- WHAT IS BEING ASKED -
Scan the data below and state how many of its lines contain the word "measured", giving only the figure.
- - -
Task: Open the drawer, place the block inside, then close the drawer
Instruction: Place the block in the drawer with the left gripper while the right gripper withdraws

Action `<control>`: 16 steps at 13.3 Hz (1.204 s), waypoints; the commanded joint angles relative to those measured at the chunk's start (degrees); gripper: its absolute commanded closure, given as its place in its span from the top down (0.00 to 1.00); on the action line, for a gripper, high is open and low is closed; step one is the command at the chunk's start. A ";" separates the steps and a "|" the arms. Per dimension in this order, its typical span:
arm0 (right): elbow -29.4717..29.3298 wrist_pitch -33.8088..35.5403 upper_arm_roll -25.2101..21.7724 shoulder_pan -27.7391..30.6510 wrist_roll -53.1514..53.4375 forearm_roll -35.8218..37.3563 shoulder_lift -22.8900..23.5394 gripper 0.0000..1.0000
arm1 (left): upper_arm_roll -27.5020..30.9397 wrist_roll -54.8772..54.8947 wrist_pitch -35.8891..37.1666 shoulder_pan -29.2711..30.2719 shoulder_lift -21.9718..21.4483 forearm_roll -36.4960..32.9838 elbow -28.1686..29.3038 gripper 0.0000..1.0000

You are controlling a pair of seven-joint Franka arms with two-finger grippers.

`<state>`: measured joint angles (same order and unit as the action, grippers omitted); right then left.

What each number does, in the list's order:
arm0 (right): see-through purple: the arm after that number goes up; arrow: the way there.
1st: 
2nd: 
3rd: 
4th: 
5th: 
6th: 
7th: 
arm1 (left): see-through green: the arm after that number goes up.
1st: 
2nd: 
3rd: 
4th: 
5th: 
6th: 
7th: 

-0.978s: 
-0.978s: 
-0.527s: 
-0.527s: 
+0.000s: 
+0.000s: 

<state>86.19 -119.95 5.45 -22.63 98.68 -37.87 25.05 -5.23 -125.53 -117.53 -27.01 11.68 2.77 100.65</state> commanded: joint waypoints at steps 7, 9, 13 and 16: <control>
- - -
- RESPONSE AREA -
2